Sport

Norwegia rządzi w Tour de Ski

Biegaczki i biegacze z tego kraju zdominowali zawody.

Harald Oestberg Amundsen Fot. PAP

Norweg Harald Oestberg Amundsen wygrał bieg techniką klasyczną na 15 km na dochodzenie we włoskim Dobiacco, który stanowił czwarty etap Tour de Ski. Dominik Bury zajął 24. pozycję, a jego brat Kamil był 64. Liderem cyklu pozostał trzeci w środę Norweg Johannes Hoesflot Klaebo. Amundsen triumfował czasem 35.18,9. Drugi Szwed Edvin Anger stracił do zwycięzcy 2,5 s, a trzeci na mecie Klaebo był wolniejszy o 5,3 s. Dominik Bury zameldował się na mecie ze stratą 1.47,6, natomiast jego brat Kamil był wolniejszy od Amundsena o 5.27,7.
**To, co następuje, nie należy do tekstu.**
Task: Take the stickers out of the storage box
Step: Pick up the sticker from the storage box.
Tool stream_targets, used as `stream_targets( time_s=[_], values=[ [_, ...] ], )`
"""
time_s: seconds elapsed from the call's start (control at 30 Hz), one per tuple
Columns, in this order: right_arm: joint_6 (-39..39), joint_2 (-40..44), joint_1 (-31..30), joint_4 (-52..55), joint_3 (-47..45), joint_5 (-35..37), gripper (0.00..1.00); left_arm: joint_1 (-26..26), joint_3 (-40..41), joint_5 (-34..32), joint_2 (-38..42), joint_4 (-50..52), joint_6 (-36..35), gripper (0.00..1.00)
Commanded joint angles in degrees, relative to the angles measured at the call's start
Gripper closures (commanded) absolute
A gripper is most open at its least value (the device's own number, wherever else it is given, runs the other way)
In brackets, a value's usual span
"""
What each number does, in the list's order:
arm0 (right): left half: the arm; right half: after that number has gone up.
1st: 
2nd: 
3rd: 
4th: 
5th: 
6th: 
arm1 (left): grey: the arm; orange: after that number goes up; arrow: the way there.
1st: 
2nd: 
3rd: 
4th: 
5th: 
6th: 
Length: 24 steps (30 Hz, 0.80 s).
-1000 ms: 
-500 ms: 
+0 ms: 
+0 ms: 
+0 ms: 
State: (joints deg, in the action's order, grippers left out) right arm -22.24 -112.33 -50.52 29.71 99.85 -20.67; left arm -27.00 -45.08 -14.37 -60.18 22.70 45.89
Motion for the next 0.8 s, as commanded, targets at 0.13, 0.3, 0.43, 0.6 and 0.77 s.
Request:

Liderem Tour de Ski pozostał prowadzący od początku Klaebo z łącznym czasem 1:59,21. Drugi jest Anger ze stratą 36 s, a trzeci Amundsen - strata 57 s. Dominik Bury jest 37. ze stratą 4.29. Amundsen od soboty prowadzi natomiast w klasyfikacji generalnej Pucharu Świata. Norweg ma obecnie 836 pkt i o 47 wyprzedza Klaebo. Na 95. pozycji jest Dominik Bury - 38 pkt, a na 100. miejsce spadł Maciej Staręga - 34. Piąta konkurencja TdS - sprint techniką klasyczną - zostanie rozegrana w piątek w Val di Fiemme.

Johaug śmiga jak młoda gazela

Wśród kobiet dominują Norweżki. Astrid Oyere Slind wygrała bieg techniką klasyczną na 15 km na dochodzenie w Dobiacco, który stanowił czwarty etap Tour de Ski. Dzień wcześniej triumfowała na 20 km "łyżwą" i jest liderką cyklu. Polki nie startują. Slind uzyskała czas 38.39,9. Drugie miejsce ze stratą 0,2 s zajęła jej rodaczka Therese Johaug. Trzecia była Finka Kerttu Niskanen, która straciła do Slind 57,4 s.

Obie Norweżki uciekły rywalkom tuż po starcie i już po trzech kilometrach miały prawie 25 s przewagi nad samotnie biegnącą Niskanen. Przez prawie cały dystans Slind i Johaug współpracowały na trasie, zmieniały się na prowadzeniu i utrzymywały równe tempo. Dopiero na ostatniej prostej przed metą utytułowana 36-letnia Johaug, która w tym sezonie wróciła na trasy po dwuipółrocznej przerwie, zaatakowała, ale na finiszowych metrach szybsza okazała się Slind.

Prowadząca w klasyfikacji Tour de Ski po trzech z siedmiu etapów Amerykanka Jessie Diggins w środę uplasowała się na szóstej pozycji ze stratą ponad dwóch minut do triumfatorki i straciła pozycję liderki. Na prowadzenie po czterech etapach wyszła Slind, która ma aktualnie 6 sekund przewagi nad drugą Johaug. Trzecia jest Niskanen ze stratą 28 s. Diggins spadła na czwarte miejsce w TdS i traci do liderki 1.01.

Zdecyduje podbieg na Alpe Cermis

Amerykanka pozostała liderką klasyfikacji generalnej Pucharu Świata z dorobkiem 828 pkt. Druga jest Niemka Victoria Carl - 661, a trzecia Johaug - 651. Na 79. pozycji plasuje się Izabela Marcisz, która zdobyła 32 punkty.

Tour de Ski to prestiżowy cykl biegów, który tym razem jest rozgrywany tylko na terenie Włoch. Obecna edycja składa się z siedmiu etapów. Zakończy się w niedzielę tradycyjnym podbiegiem na Alpe Cermis.